Gedenkkundgebung in Gallneukirchen zur Mühlviertler Menschenhatz 1945
GALLNEUKIRCHEN. Eine Vielzahl an Organisationen gestaltet am Mittwoch, 5. Februar, um 18.30 Uhr unter dem Motto „Gemeinsam für ein Niemals wieder“ eine Gedenkkundgebung zur Erinnerung an die Mühlviertler Menschenhatz von 1945.

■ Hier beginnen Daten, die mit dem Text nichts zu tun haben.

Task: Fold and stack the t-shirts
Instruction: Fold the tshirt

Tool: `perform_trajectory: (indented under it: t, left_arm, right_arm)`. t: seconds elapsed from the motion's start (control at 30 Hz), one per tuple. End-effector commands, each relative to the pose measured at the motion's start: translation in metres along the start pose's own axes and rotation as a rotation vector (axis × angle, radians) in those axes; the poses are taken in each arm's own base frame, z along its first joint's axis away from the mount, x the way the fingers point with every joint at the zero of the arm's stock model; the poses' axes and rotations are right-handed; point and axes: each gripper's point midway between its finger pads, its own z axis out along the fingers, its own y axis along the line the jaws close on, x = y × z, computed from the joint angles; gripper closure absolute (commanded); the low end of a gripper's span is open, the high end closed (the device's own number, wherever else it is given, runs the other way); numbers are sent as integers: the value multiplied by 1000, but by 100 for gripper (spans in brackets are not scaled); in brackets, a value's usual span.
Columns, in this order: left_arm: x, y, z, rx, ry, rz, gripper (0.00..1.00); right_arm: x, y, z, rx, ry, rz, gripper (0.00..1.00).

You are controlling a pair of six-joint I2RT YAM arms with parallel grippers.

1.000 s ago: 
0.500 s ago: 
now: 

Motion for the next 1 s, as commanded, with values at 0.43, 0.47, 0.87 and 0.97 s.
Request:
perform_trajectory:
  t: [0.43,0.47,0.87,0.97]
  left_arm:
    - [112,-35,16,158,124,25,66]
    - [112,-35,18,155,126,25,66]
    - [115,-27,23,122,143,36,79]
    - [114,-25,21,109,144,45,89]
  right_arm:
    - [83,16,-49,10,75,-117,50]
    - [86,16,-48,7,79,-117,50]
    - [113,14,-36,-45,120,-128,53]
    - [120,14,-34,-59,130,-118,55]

Mit dem Mauthausen Komitee Gallneukirchen besinnen sich beim Mahnmal für den Frieden in Gallneukirchen das Evangelische und Katholische Bildungswerk, Besucher des ÖGJ-Jugendzentrums, das Percussion-Ensemble der LMS, Schüler der Höheren Lehranstalt für Pflege und Sozialbetreuung sowie der Schule für Sozialbetreuungsberufe der grauenvollen Menschenhatz. Drei aufeinanderfolgenden Sequenzen sollen gemeinsam Erinnerung und Mahnung zugleich sein, damit die Jugend von heute den Gedanken einer friedvollen und geeinten Gesellschaft auch in Zukunft (er)leben kann.
Programm
Um 18.30 Uhr treffen sich Interessierte beim Mahnmal für Frieden in der Anton-Riepl-Straße. Unter dem Motto „Gemeinsam für ein Niemals wieder“ erinnert man sich dabei an die Mühlviertler Menschenhatz 1945. Es geht weiter um 19 Uhr beim Gedenkstein des Evangelischen Diakoniewerks (Hauptstraße 3), dabei erinnert man sich an die Morde kranker und beeinträchtigter Menschen als „unwerte Leben“. Um 19.30 Uhr findet im Gemeindesaal in der Evangelischen Pfarre (Hauptstraße 1) die Gesprächsrunde mit Marlene Wöckinger vom Pädagogischen Dienst der KZ-Gedenkstätte Mauthausen unter dem Titel „Was heißt heute Erinnern um der Zukunft willen“ statt.